That trio feature impressed Prestige Records manager Bob Weinstock enough to get Garland his own recording contract with Prestige, a fruitful relationship that yielded about twenty records for the label over the next decade. The standout track on Miles’ quartet session from June 1955, which was released as The Musings Of Miles, is I See Your Face Before Me, a ballad featuring Miles on the Harmon mute and an excellent playing by Red Garland. That tune sounds very much like the music Davis will soon be making with the quintet. But we have a few more months until that takes shape.

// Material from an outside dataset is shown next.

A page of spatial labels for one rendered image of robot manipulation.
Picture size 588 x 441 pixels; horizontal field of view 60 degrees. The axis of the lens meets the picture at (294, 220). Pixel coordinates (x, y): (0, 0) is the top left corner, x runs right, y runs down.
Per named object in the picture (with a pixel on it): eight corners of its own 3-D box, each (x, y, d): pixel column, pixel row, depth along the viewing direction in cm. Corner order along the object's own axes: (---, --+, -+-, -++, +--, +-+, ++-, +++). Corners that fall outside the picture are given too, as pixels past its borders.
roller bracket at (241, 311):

The following month, on July 17, 1955, Miles took the stage at the Newport Jazz Festival with an all-star band sandwiched between performances by Count Basie’s band and Dave Brubeck’s quartet. The group included Zoot Sims on tenor, Gerry Mulligan on baritone, Thelonious Monk on piano, Percy Heath on bass and Connie Kay on drums. Miles was brought in at the last minute and his name was not even on the program. But his performance on Monk’s ‘Round Midnight was a pivotal moment in his career. In his autobiography Miles recalled the event: “When I got off the bandstand, everybody was looking at me like I was a king or something – people were running up to me offering me record deals. All the musicians there were treating me like I was a god… It was something else, man, looking out at all those people and then seeing them suddenly standing up and applauding what I had done.” At the time though, Miles said nonchalantly in an interview “What’s all the fuss? I always play that way”. I seem to agree with him. While his performance is indeed great, Miles had many solos on his recent albums no less significant than the one at Newport. Maybe people finally noticed him in the festival setting. Nevertheless, that performance got him his biggest career boost, courtesy of Columbia Records executive and producer George Avakian.

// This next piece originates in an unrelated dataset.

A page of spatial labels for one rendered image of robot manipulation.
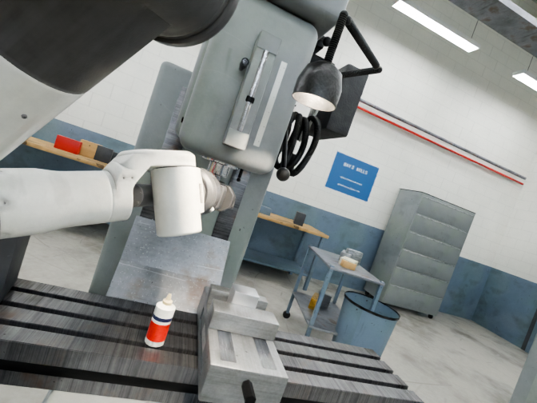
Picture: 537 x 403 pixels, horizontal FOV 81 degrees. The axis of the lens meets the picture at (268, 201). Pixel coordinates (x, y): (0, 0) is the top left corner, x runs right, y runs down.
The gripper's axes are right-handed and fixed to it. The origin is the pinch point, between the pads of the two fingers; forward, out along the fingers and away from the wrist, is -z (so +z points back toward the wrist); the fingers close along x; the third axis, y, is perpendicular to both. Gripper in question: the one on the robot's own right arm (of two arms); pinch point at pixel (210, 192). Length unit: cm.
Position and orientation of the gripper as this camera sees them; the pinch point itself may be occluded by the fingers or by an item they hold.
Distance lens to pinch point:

Avakian was a jazz aficionado and scholar, but he also had an ear for popular music and the taste of the wider audience at large. That same year he signed Johnny Mathis, then only 20 years old. He saw something in Miles that could take him to new audiences: “What struck me was that Miles was the best ballad player since Louis Armstrong. I was convinced that his ballad playing would appeal to the public on a very large scale. While his bebop playing had established his reputation among musicians and jazz bands, I knew bebop would never connect on a large scale. It was ingenious music but far too complicated for the average ear and too hard for the mass market to follow the melodies. It’s really Miles’ melodic playing that put him across with the public on a wide scale.” Within weeks of his Newport performance, Avakian offered Miles a lucrative contract (for a black jazz musician) but had to make a concession to Bob Weinstock. Miles owed his current label five more albums, and Avakian agreed not to release any material by Miles until all his recording obligations to Prestige were fulfilled. However realizing that the trumpeter is at a great point in his musical career, Avakian made sure that there was no stipulation that prevented Miles from recording for Columbia during that period. This is the reason why the first classic quintet recording was for Columbia in October of 1955, but the material for that session was released only in 1957, when the quintet stopped recording and was about to fold.

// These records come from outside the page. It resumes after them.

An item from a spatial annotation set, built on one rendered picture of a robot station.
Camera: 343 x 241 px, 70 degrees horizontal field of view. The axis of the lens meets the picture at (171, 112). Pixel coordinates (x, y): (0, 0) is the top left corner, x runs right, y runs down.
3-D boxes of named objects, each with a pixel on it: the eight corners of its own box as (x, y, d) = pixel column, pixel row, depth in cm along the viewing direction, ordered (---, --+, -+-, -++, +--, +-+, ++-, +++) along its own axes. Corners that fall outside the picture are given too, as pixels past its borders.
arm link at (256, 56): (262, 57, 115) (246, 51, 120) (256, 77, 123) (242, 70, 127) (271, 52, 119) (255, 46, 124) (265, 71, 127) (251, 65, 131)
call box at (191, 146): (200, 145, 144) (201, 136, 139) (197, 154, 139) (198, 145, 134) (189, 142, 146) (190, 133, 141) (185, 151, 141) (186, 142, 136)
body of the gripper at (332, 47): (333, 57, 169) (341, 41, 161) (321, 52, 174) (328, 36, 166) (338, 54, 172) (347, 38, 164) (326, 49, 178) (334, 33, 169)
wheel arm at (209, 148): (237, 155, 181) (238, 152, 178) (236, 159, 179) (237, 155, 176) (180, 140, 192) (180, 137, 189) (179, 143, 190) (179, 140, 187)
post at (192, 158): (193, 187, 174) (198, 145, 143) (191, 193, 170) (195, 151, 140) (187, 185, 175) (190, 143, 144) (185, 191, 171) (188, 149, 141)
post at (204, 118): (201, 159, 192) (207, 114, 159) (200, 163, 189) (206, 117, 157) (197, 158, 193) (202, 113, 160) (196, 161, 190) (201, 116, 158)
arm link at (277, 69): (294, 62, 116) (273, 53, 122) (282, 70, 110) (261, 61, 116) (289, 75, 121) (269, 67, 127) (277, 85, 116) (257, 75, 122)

Miles Davis’ first recording session with Philly Joe Jones was in 1953 at a session for Prestige that became famous for its inclusion of Charlie Parker who appears on the credits with the pseudo name of Charlie Chan, as he was under an exclusive contract with Mercury. By that point Parker replaced Heroin with alcohol and was gulping vodka like it was soda pop, making him less than a productive partner on that date. The session was aborted at some point and Miles had to complete that session three years later with a different group. The tracks from the two sessions were combined on the album Collectors’ Items. At the time of the first session Philly Joe Jones (nicknamed Philly for his hometown and to avoid confusion with Count Basie’s drummer Papa Jo Jones) and Miles were hanging buddies, both also Heroin junkies. In 1954, after Miles stopped using, they were doing a lot of live session work together with various groups of musicians. Their next studio session together was that quartet with Red Garland in 1955. Miles had a special place in his musical heart for drummers, and Philly Joe Jones – at least for that period of time – was the ideal drummer for him: “Philly Joe was the fire that was making a lot of shit happen. See, he knew everything I was going to do, everything I was going to play. He anticipated me, felt what I was thinking.” Joe Jones had a style all of his own which Miles just felt comfortable with. Aside from Tony Williams, Joe Jones is the drummer Miles talks about the most in his autobiography: “Sometimes I used to tell him not to do that lick of his with me, but after me. And so that thing that he used to do after I played something – that rim shot – became known as the ‘Philly lick’, and it made him famous, took him right to the top of the drumming world. After he started doing it with me, guys in other bands would be telling their drummers, ‘Man, give me the Philly lick after I do my thing’.” His best compliment to the drummer is in this short sentence: “Even after he left I would listen to a little of Philly Joe in all the drummers I had later.”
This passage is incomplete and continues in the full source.